==== Records for processing
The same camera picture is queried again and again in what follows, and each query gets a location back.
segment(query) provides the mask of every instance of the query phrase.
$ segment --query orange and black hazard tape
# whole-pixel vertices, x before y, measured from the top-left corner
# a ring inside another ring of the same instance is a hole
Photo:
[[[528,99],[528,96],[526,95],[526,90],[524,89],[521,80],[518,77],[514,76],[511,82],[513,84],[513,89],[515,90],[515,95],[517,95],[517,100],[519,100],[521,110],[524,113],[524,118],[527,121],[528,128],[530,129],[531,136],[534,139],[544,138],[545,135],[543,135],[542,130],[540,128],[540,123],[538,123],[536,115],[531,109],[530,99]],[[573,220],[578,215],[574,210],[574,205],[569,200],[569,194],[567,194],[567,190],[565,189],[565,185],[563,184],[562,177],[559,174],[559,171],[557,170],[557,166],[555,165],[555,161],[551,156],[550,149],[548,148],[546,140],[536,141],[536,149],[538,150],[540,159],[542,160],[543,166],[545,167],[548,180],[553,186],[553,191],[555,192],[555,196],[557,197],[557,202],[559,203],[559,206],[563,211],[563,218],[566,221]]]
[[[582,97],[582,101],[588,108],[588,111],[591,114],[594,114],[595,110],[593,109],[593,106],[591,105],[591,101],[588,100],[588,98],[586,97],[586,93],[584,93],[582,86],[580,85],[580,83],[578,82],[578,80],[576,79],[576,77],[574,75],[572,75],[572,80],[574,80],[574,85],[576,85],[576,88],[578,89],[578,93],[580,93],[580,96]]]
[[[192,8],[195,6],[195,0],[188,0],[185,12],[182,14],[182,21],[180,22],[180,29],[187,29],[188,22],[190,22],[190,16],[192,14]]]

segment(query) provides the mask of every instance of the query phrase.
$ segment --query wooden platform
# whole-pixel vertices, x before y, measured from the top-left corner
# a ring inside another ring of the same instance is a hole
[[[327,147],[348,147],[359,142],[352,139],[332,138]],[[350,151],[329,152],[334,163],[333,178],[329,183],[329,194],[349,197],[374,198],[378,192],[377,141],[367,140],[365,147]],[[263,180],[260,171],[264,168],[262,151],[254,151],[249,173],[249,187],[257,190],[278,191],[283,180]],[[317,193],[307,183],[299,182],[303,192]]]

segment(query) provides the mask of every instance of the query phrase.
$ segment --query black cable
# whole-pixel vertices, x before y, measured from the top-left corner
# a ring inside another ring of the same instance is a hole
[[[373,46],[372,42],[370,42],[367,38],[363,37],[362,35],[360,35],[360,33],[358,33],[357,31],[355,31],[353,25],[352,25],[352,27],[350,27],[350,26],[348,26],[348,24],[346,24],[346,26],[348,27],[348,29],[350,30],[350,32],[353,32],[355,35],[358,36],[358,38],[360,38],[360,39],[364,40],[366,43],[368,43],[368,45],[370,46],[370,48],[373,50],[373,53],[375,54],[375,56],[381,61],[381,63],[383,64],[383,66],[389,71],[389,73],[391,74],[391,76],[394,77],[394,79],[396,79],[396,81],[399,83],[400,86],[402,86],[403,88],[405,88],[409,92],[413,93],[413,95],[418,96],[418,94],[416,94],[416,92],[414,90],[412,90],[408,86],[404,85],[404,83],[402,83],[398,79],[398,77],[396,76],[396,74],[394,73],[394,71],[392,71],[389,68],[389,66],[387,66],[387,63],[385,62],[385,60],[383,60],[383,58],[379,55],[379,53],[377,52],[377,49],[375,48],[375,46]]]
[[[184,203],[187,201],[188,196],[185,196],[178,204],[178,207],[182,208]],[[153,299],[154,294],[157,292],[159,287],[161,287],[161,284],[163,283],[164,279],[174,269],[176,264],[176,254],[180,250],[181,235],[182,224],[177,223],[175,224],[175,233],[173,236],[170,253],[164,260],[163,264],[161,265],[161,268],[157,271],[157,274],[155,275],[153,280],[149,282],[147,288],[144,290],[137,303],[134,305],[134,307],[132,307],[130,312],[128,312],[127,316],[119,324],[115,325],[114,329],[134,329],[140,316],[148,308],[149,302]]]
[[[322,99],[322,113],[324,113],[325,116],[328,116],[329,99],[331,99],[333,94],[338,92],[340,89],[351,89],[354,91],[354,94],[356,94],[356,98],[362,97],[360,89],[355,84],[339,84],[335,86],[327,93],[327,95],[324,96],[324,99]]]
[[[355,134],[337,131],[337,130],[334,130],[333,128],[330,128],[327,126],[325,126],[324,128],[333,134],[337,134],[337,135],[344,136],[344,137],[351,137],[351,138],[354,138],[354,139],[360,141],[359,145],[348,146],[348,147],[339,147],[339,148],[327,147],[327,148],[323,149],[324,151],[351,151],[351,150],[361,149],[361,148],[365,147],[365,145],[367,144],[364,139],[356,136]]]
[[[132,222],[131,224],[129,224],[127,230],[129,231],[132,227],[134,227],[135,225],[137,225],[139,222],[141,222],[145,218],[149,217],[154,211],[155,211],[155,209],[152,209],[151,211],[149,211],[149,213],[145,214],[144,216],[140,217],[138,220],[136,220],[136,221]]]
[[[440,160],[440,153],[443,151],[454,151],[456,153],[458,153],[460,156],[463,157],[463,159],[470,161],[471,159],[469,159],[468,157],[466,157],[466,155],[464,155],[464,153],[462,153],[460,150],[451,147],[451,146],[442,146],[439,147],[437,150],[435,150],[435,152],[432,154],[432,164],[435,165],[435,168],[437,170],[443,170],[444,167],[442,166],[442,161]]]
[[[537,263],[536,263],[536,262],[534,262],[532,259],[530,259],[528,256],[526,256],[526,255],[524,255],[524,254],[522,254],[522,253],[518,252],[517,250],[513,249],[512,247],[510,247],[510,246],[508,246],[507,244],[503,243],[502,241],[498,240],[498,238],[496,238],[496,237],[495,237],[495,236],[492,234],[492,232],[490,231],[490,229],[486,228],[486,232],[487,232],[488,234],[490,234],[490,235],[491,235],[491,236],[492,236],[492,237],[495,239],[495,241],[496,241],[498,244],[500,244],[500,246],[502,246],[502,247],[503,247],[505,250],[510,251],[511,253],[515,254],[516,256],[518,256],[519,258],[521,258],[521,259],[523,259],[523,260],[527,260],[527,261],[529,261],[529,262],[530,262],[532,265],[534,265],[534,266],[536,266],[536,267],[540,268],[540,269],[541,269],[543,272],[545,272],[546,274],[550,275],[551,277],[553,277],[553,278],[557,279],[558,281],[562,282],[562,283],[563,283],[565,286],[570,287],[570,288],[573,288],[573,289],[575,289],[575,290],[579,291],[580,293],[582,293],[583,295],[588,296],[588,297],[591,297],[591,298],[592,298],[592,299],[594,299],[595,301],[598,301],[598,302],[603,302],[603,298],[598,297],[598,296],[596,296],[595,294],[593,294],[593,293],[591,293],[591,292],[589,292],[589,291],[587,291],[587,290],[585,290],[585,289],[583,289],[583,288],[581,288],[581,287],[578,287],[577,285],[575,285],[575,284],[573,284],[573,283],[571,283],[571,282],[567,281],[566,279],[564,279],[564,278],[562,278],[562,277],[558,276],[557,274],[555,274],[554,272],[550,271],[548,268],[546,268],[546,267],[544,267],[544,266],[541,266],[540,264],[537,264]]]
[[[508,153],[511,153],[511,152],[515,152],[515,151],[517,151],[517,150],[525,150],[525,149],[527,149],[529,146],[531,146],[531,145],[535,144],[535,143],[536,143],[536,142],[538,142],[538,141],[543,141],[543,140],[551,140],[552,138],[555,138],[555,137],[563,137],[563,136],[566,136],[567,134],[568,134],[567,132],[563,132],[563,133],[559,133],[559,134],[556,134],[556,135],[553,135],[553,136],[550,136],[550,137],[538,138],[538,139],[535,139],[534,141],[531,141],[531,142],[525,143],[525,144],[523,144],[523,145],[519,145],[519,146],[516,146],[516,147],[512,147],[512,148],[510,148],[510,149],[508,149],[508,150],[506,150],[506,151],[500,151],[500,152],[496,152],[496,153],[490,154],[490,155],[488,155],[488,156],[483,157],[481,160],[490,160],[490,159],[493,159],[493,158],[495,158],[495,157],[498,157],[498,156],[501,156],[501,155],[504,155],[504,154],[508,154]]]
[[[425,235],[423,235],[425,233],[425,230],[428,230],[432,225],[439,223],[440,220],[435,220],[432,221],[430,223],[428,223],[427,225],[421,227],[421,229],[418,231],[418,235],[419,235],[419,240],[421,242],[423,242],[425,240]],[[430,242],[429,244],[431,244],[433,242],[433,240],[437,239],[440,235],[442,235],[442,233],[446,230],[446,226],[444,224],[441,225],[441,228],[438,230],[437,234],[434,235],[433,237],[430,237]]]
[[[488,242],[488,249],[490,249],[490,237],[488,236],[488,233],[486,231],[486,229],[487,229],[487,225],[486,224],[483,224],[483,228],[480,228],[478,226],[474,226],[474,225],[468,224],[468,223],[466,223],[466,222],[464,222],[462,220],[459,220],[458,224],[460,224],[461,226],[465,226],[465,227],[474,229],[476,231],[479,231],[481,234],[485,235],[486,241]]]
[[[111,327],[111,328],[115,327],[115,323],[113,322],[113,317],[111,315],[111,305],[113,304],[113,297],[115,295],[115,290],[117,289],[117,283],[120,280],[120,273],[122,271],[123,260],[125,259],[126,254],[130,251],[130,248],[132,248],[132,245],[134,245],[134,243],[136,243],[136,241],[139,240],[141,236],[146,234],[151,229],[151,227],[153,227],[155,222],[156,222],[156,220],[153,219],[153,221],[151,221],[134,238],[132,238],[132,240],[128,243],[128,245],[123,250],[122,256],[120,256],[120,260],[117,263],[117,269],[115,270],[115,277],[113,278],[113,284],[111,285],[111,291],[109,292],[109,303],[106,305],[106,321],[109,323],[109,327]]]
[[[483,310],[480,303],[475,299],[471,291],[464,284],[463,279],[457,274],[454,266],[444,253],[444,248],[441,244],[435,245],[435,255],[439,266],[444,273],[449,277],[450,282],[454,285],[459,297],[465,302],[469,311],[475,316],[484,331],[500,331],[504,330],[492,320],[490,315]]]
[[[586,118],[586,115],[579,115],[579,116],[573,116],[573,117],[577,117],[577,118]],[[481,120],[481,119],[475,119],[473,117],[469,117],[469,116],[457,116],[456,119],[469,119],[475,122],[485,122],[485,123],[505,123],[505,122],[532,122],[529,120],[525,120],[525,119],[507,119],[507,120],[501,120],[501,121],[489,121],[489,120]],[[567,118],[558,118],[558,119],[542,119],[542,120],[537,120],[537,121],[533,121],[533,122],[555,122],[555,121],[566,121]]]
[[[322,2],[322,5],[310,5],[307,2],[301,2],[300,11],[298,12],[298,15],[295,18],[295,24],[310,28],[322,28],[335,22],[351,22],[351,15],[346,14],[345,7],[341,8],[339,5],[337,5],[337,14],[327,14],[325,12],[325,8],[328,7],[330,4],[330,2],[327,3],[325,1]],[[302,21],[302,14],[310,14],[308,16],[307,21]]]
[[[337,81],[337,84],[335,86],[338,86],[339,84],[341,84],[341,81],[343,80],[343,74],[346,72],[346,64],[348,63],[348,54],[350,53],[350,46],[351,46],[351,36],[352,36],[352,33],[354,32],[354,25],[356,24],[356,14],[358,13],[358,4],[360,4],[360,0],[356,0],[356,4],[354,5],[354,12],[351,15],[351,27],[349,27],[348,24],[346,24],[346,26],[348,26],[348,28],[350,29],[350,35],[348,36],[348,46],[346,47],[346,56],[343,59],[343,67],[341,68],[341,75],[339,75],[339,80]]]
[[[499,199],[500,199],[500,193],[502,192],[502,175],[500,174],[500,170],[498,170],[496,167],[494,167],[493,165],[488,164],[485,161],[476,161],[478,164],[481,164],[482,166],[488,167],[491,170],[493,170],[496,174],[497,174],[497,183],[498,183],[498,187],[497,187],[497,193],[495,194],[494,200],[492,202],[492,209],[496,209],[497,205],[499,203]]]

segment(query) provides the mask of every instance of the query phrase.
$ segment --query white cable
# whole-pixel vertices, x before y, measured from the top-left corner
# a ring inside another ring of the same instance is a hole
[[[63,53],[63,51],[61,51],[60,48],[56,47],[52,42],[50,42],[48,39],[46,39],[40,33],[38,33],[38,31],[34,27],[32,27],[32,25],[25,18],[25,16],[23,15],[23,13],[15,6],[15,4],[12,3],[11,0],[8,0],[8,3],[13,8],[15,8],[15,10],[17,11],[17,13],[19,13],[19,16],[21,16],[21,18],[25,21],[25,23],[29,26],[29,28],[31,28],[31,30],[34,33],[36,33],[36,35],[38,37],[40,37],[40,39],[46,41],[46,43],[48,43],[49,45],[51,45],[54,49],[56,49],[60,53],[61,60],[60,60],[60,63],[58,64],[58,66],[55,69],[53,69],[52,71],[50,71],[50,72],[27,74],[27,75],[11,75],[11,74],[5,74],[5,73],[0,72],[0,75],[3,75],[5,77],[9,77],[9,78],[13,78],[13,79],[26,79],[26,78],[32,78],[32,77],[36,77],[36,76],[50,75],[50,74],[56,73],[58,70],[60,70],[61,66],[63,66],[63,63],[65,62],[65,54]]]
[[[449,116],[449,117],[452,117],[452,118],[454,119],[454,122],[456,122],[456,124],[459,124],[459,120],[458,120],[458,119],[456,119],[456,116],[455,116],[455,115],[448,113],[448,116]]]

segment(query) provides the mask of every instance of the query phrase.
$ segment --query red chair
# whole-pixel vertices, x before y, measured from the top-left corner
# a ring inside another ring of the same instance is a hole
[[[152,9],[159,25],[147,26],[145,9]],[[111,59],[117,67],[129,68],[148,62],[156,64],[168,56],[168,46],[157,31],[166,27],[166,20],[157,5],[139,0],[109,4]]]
========
● What you should do
Each line from the top of the records above through the line containing "black hazard tape" needs to be transcribed exactly, and no line after it.

● Solution for this task
The same camera picture is queried again and again in what follows, and each query gets a location back.
segment(query) provides the mask of every instance of the query phrase.
$ segment --query orange and black hazard tape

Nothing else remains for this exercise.